Defendants Talley and Phillips did not simply default on their payments and request foreclosure by the first mortgagees due to a familial relationship. R.H. Hitch, since deceased, was the father of Eleanor Jean Talley, the wife of Michael Max Talley. Mr. Hitch was in poor health in 1979, and defendants Talley and Phillips did not want to upset him with what they perceived to be their problem. See Ex. 42, Deposition of William Roger Phillips at 5-6 (April 29, 1982).
[15] This statute recites in material part:
When any person shall as trustee, mortgagee, assignee, or otherwise, possess or have any fire insurance policy on realty made payable to such person, or other person as his interest may appear, then such insurance as to the interest of said trustee, mortgagee, assignee or other person therein named shall not be invalidated by an act or neglect of the mortgagor owner of the property so insured, nor by any foreclosure or other proceedings or notice of sale relating to the property, nor by change in title or ownership of the property, nor by occupation of the premises for purposes more hazardous than are permitted by such policy; . . . provided, further, that the mortgagee, trustee, assignee, or other such person shall notify the insurance company of any change of ownership or occupancy or increase of hazard which shall come to the knowledge of said mortgagee, trustee, assignee, or other such person; and, unless permitted by the policy, it shall be noted thereon, and the mortgagee, trustee, assignee, or other person shall, on demand, pay the premium for such increased hazard for the term of the use thereof; otherwise the policy shall be null and void. . . .
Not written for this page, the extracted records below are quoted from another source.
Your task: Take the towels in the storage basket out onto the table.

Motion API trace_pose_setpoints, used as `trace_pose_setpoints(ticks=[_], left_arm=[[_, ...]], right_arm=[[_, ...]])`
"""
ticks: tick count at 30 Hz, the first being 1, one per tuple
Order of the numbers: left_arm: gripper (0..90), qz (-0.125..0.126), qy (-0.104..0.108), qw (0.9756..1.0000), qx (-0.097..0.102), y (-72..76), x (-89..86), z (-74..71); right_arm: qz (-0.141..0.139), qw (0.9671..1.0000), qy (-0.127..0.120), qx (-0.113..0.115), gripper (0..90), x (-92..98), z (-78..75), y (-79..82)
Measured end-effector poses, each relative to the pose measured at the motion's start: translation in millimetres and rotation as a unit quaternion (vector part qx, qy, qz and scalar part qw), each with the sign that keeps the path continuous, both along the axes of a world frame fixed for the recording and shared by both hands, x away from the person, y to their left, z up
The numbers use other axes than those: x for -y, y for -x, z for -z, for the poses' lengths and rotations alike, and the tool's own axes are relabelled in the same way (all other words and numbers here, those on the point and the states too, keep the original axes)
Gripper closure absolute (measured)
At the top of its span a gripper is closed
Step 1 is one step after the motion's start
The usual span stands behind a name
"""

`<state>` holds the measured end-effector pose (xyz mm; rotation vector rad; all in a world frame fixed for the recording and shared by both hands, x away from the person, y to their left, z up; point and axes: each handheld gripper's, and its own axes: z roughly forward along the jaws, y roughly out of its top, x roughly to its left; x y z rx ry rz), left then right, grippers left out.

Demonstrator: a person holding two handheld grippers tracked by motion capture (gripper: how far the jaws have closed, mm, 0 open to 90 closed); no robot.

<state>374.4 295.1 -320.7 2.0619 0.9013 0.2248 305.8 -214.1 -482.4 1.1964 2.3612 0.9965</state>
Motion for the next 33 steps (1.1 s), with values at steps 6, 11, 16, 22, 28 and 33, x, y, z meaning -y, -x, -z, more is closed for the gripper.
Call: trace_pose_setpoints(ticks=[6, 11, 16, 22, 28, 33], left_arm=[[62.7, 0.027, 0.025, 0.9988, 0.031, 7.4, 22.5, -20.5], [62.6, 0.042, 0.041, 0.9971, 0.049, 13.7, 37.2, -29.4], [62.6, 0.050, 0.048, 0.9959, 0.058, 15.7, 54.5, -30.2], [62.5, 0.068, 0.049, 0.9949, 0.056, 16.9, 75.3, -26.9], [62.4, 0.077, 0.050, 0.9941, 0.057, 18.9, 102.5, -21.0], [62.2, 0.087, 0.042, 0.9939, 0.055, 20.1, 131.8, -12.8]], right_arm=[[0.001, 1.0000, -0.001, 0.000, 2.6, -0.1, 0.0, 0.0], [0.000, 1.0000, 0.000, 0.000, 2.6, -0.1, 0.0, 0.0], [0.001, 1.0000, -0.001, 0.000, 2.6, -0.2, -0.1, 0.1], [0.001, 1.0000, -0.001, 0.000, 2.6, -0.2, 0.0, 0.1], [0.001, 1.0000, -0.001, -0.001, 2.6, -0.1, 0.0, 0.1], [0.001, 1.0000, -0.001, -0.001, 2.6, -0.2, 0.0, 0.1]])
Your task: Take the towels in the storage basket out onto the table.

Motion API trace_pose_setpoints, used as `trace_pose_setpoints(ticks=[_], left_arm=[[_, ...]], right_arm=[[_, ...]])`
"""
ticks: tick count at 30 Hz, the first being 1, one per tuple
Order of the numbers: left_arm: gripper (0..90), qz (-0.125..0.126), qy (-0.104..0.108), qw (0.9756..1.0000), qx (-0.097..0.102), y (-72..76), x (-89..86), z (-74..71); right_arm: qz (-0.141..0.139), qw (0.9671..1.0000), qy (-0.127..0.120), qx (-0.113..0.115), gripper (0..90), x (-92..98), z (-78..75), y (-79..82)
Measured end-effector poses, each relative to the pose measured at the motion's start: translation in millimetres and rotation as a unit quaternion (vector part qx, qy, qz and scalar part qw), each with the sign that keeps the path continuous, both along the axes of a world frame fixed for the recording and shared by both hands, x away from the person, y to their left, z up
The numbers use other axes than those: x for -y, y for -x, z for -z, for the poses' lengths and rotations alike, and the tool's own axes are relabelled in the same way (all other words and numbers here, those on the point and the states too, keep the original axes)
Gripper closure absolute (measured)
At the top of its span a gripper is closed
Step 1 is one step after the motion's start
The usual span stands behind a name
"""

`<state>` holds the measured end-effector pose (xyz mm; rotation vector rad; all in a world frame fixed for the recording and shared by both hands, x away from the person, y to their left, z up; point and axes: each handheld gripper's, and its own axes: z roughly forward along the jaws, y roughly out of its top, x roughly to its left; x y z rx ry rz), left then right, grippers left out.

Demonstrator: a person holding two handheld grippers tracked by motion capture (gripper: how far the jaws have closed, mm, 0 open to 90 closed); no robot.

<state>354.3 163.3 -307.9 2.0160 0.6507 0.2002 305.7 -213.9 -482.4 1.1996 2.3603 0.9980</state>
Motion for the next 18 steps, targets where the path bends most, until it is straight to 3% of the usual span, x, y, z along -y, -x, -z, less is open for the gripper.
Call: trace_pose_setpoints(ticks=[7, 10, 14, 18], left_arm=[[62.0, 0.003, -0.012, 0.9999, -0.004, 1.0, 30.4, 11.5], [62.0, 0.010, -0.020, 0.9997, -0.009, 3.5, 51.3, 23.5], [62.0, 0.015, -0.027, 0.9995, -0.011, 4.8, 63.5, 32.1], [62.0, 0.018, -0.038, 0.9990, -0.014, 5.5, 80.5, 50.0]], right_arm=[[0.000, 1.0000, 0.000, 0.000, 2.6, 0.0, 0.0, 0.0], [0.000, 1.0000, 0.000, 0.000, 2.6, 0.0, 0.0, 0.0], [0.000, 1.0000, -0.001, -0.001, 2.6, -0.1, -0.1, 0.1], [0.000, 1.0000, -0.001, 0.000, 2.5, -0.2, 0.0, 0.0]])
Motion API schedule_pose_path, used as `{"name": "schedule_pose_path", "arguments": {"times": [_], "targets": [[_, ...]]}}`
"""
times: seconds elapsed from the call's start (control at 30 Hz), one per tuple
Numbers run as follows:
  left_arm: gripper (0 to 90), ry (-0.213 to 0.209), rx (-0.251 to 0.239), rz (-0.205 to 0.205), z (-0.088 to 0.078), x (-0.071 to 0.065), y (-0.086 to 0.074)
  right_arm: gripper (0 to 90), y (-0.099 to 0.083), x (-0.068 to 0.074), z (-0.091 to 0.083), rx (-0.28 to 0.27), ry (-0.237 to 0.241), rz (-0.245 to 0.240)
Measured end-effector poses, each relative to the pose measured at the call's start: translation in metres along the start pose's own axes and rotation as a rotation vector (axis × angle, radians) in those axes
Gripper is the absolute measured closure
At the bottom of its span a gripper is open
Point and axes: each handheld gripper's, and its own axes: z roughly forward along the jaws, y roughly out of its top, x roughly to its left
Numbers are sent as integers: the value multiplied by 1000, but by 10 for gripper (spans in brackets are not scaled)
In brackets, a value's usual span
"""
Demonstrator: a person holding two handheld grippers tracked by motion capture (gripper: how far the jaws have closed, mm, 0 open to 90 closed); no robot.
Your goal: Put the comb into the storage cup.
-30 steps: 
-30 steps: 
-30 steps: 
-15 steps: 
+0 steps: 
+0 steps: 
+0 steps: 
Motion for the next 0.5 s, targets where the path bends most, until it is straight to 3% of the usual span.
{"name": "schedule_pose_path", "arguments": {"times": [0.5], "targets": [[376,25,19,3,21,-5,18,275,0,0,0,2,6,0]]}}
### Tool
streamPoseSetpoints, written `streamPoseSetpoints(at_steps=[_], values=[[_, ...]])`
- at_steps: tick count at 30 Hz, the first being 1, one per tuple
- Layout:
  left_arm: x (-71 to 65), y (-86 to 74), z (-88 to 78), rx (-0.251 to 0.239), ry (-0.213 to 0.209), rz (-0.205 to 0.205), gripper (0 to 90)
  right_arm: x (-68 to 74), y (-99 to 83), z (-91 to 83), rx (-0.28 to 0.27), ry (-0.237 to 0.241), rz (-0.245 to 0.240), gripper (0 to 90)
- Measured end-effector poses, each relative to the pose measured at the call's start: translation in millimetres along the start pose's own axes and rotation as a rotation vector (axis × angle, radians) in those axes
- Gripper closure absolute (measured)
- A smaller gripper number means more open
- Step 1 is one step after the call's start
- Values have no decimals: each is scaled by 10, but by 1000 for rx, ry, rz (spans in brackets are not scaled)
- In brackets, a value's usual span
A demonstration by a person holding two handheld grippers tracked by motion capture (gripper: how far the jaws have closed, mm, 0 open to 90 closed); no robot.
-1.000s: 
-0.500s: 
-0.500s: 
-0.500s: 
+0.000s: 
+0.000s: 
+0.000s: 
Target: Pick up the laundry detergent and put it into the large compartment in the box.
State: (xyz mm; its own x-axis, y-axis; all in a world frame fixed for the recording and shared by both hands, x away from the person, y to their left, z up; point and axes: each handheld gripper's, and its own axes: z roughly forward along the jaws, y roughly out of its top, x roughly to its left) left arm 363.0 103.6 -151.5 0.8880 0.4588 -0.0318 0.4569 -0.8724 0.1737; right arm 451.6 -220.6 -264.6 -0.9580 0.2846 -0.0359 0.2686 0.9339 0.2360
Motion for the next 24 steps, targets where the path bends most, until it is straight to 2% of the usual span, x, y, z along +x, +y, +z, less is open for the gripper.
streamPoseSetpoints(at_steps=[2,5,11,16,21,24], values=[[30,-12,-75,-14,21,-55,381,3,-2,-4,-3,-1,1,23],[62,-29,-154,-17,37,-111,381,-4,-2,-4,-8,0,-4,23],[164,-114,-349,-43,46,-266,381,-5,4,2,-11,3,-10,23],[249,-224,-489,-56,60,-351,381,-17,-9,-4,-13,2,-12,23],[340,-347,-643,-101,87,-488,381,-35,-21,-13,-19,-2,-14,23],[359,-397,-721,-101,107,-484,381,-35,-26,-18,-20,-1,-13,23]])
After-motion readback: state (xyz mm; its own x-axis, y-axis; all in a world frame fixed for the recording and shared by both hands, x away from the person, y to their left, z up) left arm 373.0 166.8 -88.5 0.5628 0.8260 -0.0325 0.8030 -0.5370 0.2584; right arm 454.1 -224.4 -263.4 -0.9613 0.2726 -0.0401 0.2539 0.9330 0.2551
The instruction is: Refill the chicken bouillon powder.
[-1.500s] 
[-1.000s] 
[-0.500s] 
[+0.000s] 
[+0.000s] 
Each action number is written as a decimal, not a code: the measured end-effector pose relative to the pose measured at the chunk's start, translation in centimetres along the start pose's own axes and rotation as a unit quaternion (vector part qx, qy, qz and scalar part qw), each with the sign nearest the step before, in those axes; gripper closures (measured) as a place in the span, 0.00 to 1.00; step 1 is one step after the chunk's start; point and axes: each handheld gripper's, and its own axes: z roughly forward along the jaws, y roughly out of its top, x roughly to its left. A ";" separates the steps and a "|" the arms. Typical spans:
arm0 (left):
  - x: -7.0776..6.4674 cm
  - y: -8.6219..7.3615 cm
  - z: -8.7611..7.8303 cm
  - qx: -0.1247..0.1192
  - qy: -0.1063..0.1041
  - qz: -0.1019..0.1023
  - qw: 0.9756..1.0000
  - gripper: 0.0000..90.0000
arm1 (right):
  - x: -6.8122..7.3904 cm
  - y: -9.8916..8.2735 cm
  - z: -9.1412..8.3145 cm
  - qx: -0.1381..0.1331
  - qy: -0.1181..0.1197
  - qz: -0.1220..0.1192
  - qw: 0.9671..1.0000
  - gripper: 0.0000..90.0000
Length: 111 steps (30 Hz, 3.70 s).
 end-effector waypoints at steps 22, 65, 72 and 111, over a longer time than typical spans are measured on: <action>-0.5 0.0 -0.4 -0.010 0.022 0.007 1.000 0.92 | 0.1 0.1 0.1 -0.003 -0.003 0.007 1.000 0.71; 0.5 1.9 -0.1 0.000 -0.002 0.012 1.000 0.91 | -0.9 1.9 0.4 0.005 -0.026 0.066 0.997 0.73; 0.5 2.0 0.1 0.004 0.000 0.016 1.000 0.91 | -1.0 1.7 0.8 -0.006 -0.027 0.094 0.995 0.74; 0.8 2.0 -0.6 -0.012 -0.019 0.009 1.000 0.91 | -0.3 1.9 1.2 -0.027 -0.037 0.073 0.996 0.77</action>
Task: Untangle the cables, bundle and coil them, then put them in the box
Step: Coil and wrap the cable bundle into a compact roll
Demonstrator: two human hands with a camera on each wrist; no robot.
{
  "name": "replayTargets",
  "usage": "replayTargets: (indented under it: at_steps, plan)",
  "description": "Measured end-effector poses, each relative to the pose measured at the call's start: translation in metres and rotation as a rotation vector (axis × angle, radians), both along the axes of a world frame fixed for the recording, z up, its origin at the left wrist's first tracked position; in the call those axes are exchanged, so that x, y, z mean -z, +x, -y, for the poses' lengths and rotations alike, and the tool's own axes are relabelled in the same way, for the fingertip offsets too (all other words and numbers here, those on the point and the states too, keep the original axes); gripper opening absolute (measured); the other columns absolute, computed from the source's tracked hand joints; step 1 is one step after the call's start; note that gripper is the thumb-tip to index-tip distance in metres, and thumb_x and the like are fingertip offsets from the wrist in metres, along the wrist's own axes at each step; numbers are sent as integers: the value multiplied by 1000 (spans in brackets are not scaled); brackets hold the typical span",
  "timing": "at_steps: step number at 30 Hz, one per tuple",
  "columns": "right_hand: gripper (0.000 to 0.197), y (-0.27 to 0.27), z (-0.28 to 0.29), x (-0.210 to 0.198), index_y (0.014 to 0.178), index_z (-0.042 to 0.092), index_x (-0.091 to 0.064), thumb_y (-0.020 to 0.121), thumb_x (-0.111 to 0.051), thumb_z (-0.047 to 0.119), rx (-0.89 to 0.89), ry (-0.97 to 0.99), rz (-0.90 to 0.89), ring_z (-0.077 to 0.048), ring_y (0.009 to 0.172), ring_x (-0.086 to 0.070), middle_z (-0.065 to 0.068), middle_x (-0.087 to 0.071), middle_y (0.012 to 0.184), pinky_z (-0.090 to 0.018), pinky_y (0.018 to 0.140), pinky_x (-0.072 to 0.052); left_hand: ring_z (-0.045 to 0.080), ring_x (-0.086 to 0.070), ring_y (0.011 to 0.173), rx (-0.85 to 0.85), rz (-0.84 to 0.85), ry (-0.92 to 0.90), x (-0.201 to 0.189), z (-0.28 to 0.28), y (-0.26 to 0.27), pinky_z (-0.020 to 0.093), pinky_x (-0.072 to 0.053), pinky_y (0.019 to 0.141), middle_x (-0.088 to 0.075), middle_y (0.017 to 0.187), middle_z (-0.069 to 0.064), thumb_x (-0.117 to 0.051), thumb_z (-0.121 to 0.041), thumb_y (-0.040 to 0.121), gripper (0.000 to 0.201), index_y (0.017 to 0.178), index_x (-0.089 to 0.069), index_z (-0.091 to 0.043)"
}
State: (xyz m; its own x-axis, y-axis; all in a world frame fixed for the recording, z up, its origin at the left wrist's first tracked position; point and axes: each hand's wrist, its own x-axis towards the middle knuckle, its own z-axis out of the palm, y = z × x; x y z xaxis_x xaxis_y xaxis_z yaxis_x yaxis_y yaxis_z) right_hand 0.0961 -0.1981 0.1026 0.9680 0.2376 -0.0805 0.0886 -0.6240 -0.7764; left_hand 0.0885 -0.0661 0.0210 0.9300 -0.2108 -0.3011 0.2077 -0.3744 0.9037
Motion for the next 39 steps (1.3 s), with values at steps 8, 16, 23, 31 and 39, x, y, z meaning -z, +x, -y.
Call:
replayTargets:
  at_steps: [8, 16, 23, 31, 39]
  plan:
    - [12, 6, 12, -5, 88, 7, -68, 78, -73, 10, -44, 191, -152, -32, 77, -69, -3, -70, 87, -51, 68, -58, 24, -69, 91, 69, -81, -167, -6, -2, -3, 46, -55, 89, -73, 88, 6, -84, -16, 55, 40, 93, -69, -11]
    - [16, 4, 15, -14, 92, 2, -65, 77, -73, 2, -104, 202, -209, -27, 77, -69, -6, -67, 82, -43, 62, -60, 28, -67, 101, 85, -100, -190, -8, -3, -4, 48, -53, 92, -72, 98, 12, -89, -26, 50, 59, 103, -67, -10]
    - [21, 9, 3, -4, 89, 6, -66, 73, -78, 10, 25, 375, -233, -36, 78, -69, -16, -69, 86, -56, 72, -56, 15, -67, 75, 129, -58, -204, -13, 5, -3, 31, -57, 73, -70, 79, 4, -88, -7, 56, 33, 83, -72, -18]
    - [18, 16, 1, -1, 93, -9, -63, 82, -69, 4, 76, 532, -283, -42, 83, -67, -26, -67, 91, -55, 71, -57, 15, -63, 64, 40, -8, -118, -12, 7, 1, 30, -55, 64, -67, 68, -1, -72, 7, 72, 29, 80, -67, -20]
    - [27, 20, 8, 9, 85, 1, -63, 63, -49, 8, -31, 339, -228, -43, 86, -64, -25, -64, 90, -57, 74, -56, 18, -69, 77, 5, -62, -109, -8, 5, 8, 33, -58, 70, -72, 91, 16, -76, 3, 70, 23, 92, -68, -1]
[16] See Ex. 35 (Photocopy of file in Travelers Insurance Co. v. Morton, Case No. 5359 in Blount County Circuit Court).
[17] See Ex. 36 (Photocopy of file in Michael Max Talley v. Travelers Insurance Company, Case No. 1104 in Blount County Circuit Court).
[18] Tenn.Code Ann. § 66-3-304 (1982) provides:
Fair consideration is given for property, or obligation:
(1) When in exchange for such property, or obligation, as a fair equivalent therefor, and in good faith, property is conveyed or an antecedent debt is satisfied; or
(2) When such property or obligation is received in good faith to secure a present advance or antecedent debt in amount not disproportionately small as compared with the value of the property or obligation obtained.